TASK REQUIREMENTS »
Each line below must be written out exactly as shown.

STORED DATA »
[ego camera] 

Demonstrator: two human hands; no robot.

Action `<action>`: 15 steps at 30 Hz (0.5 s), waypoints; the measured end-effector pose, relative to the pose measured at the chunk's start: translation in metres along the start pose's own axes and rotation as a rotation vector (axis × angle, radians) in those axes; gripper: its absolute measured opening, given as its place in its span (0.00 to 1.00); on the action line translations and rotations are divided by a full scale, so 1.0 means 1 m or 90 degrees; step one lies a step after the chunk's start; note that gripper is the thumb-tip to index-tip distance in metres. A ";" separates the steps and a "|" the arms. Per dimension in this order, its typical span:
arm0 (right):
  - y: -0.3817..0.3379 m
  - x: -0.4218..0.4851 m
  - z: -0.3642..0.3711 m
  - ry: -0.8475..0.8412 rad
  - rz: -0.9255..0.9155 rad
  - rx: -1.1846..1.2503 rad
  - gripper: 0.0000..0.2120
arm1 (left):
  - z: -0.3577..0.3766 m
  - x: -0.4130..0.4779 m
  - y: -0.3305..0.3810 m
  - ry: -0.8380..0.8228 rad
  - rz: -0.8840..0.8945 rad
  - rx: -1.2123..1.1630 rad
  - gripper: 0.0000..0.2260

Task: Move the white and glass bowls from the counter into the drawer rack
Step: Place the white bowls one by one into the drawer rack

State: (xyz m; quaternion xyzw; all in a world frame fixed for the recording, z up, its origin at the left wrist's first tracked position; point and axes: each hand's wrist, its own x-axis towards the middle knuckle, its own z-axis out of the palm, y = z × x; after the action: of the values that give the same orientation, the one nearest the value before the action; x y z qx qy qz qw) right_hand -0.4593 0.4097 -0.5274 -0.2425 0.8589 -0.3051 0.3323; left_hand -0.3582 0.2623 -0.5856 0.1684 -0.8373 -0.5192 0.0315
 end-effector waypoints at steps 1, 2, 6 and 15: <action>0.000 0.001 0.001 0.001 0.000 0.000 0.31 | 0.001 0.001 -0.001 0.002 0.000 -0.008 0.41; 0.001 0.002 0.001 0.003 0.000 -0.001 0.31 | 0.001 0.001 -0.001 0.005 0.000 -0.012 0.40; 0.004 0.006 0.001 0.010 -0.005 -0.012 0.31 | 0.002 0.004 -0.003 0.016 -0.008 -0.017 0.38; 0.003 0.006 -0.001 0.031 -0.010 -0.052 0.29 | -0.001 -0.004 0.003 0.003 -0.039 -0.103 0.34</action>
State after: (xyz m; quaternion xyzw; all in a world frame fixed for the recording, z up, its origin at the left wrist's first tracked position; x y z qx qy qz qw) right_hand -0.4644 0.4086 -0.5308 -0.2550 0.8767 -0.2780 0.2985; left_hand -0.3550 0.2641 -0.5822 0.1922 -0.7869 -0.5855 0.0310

ANSWER BOX »
[ego camera] 

Demonstrator: two human hands; no robot.

Action `<action>`: 15 steps at 30 Hz (0.5 s), waypoints; the measured end-effector pose, relative to the pose measured at the chunk's start: translation in metres along the start pose's own axes and rotation as a rotation vector (axis × angle, radians) in those axes; gripper: its absolute measured opening, given as its place in its span (0.00 to 1.00); on the action line translations and rotations are divided by a full scale, so 1.0 means 1 m or 90 degrees; step one lies a step after the chunk's start; note that gripper is the thumb-tip to index-tip distance in metres. A ";" separates the steps and a "|" the arms. Per dimension in this order, its typical span:
arm0 (right):
  - y: -0.3817..0.3379 m
  - x: -0.4218..0.4851 m
  - z: -0.3642..0.3711 m
  - ry: -0.8475..0.8412 rad
  - rz: -0.9255..0.9155 rad
  - rx: -1.1846..1.2503 rad
  - gripper: 0.0000..0.2120
arm1 (left):
  - z: -0.3577..0.3766 m
  - x: -0.4130..0.4779 m
  - y: -0.3305..0.3810 m
  - ry: -0.8380..0.8228 rad
  - rz: -0.8840..0.8945 rad
  - rx: -1.2123..1.1630 rad
  - gripper: 0.0000..0.2260

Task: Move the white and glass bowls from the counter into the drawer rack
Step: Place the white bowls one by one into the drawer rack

State: (xyz m; quaternion xyzw; all in a world frame fixed for the recording, z up, its origin at the left wrist's first tracked position; point and axes: each hand's wrist, its own x-axis towards the middle knuckle, its own z-axis out of the palm, y = z × x; after the action: of the values that give the same orientation, the one nearest the value before the action; x y z qx qy qz qw) right_hand -0.4593 0.4097 -0.5274 -0.2425 0.8589 -0.3051 0.3323; left_hand -0.3582 0.2623 -0.5856 0.1684 -0.8373 -0.5192 0.0315
 end-effector waypoints at steps 1, 2, 6 and 15: <action>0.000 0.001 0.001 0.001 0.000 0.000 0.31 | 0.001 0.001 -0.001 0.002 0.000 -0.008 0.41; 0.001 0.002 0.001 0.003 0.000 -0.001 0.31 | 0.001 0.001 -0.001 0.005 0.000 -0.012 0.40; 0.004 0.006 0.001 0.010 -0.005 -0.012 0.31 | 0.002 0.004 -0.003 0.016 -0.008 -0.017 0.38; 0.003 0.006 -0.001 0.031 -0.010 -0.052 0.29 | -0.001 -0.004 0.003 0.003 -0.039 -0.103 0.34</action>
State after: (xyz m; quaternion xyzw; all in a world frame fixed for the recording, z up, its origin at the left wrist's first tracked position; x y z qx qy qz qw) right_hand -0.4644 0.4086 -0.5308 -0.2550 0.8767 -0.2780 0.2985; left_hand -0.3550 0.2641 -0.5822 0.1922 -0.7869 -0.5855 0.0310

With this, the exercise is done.